Lewis George, Chief Legal Counsel
Tim O’Hanlon 's Response to Mr. George, October 6, 2009
Dear Mr. George,
Thank you for your offer. I think I will take you up on it. You should be hearing from at least two adoptive parents soon.
I do think, however, that there is a clear difference between the merits of individual cases and the important policy questions:
1. Does ODJFS have a legal responsibility to enforce state administrative hearing decisions, administrative review decisions, which have been decided on the merits, if the county agency does not comply? I believe that the obvious answer is yes.
As the state's IV-E agency, ODJFS should be able to define its responsibility to enforce state administrative hearing decisions involving Title IV-E adoption assistance. The hearing and administrative appeal decisions decide the merits of the appeal. The question of ODJFS' obligations to ensure adequate due process is a general policy issue which sets the context for the resolution of individual appeals.
2. The next question is a bit more complicated, but still capable of an answer. What steps may and will ODJFS take to enforce hearing and administrative review decisions in cases of county non-compliance.

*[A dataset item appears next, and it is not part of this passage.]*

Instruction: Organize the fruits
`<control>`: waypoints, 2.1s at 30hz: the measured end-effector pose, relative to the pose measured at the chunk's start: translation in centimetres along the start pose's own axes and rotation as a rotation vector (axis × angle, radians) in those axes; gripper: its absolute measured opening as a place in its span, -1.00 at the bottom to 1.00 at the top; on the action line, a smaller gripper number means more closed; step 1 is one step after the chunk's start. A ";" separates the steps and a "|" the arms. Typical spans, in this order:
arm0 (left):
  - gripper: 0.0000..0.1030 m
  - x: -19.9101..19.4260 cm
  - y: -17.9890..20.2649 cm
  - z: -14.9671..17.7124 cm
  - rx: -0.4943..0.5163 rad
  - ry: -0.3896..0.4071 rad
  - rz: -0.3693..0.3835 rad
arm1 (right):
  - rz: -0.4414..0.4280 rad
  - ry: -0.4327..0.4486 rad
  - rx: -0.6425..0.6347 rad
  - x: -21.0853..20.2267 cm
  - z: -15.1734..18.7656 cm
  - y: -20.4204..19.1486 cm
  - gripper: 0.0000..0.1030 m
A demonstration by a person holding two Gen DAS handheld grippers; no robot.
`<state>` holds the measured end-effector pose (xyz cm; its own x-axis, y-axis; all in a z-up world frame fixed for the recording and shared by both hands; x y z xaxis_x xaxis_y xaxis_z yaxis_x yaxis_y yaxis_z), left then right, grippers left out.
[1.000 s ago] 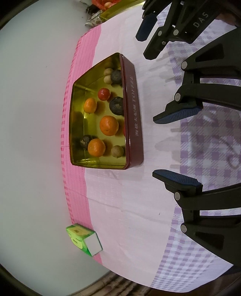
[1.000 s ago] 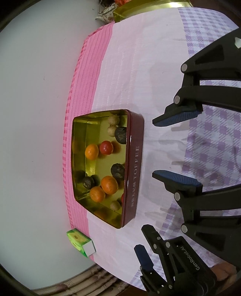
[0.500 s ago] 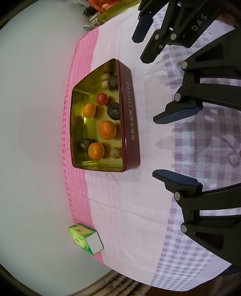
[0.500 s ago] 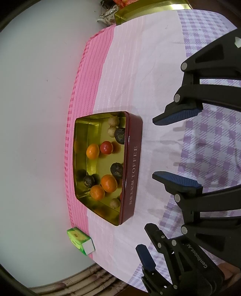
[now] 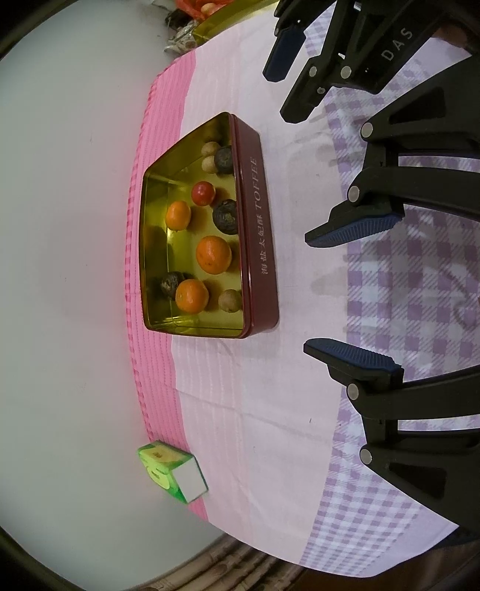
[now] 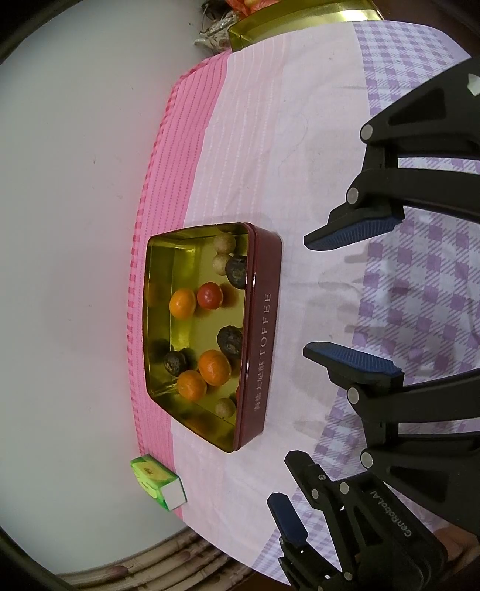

At heart, this question asks, what will ODJFS do to ensure the due process assured adoptive parents in federal law?
If these questions are not addressed, a number of county agencies will feel free to completely ignore hearing decisions and orders, especially ones involving the negotiation of adoption assistance agreements. As non-compliance increases, the integrity of the program is diminished and ODJFS places its access to IV-E funding at risk.